Work order = Exactly as written, return every line of the data below apart from the pictures.

BEGIN

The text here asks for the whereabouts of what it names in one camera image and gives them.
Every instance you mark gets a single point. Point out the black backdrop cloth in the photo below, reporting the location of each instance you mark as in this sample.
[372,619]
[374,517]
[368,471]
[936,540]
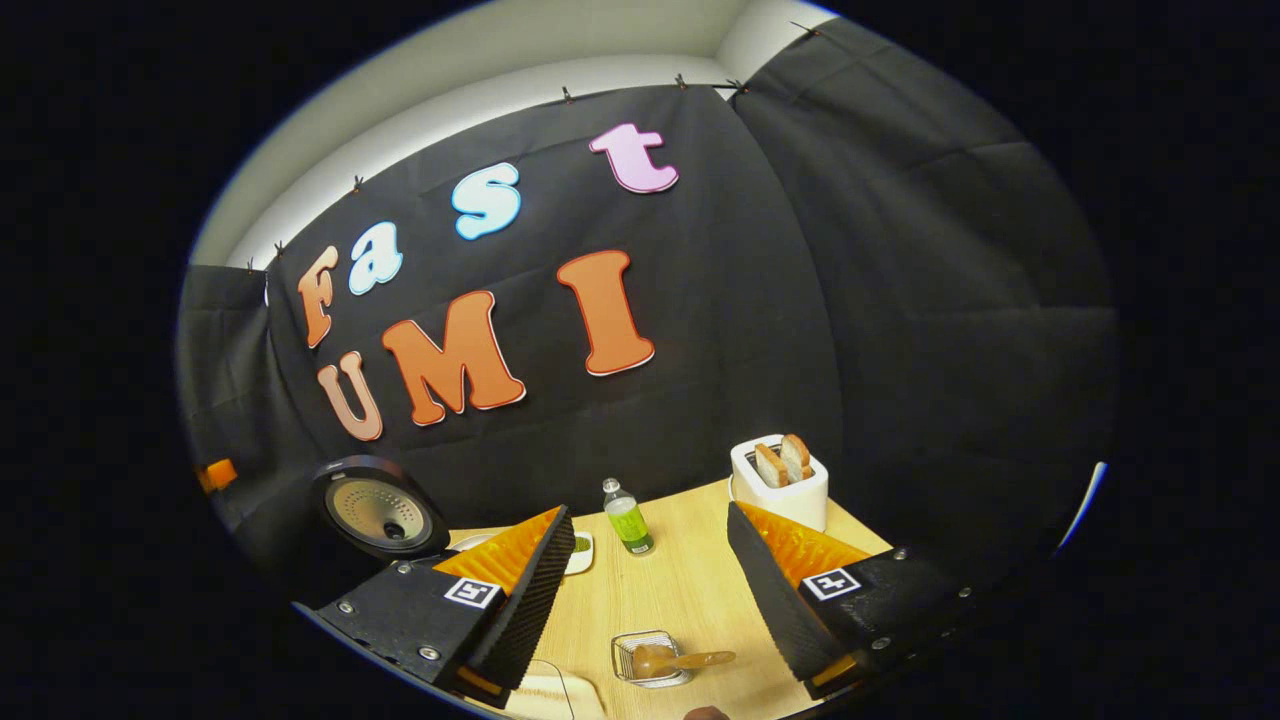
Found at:
[800,300]

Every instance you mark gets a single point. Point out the green drink bottle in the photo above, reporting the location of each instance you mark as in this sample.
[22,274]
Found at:
[630,525]

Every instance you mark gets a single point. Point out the wooden spoon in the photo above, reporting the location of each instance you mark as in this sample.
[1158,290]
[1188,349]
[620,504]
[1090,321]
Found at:
[700,660]

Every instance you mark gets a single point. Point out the toast slice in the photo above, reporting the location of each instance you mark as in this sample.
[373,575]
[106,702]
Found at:
[797,456]
[770,466]

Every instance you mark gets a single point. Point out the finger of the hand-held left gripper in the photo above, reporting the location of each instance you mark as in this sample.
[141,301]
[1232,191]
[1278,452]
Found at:
[218,475]

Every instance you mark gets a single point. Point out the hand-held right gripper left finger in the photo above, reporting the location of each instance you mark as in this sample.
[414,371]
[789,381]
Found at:
[520,600]

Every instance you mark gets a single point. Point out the cream rectangular tray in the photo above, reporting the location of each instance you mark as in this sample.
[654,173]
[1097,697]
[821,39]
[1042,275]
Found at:
[545,698]

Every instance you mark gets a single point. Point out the black and cream rice cooker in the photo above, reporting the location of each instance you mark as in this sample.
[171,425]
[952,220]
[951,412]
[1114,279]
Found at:
[380,505]

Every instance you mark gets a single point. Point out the white toaster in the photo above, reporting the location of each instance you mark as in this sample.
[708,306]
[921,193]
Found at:
[785,500]

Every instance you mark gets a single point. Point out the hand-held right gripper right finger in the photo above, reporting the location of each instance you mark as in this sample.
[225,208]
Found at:
[775,600]

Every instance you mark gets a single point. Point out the white rectangular dish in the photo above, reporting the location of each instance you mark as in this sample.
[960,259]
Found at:
[582,550]

END

Answer area =
The text here asks for the whereabouts of what it names in one camera image and gives them.
Every instance you mark gets a single point. Point out the black backdrop cloth in the photo below, reporting the location of each instance you mark as in this sample.
[372,619]
[374,517]
[368,471]
[936,540]
Found at:
[800,300]

Every instance you mark gets a single point. Point out the green drink bottle in the photo above, reporting the location of each instance you mark as in this sample.
[22,274]
Found at:
[630,525]

Every instance you mark gets a single point. Point out the wooden spoon in the photo above, reporting the location of each instance you mark as in this sample.
[1158,290]
[1188,349]
[620,504]
[1090,321]
Found at:
[700,660]

Every instance you mark gets a single point. Point out the toast slice in the photo above, reporting the location of each instance you mark as in this sample.
[373,575]
[106,702]
Found at:
[797,456]
[770,466]

Every instance you mark gets a single point. Point out the finger of the hand-held left gripper in the photo above, reporting the location of each instance you mark as in this sample.
[141,301]
[1232,191]
[1278,452]
Found at:
[218,475]

Every instance you mark gets a single point. Point out the hand-held right gripper left finger in the photo above, reporting the location of each instance you mark as in this sample.
[414,371]
[789,381]
Found at:
[520,600]

Every instance you mark gets a single point. Point out the cream rectangular tray in the photo above, reporting the location of each instance you mark as in this sample.
[654,173]
[1097,697]
[821,39]
[1042,275]
Found at:
[545,698]

Every instance you mark gets a single point. Point out the black and cream rice cooker in the photo above, reporting the location of each instance you mark as in this sample.
[171,425]
[952,220]
[951,412]
[1114,279]
Found at:
[380,505]

Every instance you mark gets a single point. Point out the white toaster in the photo above, reporting the location of each instance you mark as in this sample.
[708,306]
[921,193]
Found at:
[785,500]

Every instance you mark gets a single point. Point out the hand-held right gripper right finger in the photo above, reporting the location of each instance you mark as in this sample.
[225,208]
Found at:
[775,600]

Every instance you mark gets a single point. Point out the white rectangular dish in the photo above, reporting the location of each instance you mark as in this sample.
[960,259]
Found at:
[582,550]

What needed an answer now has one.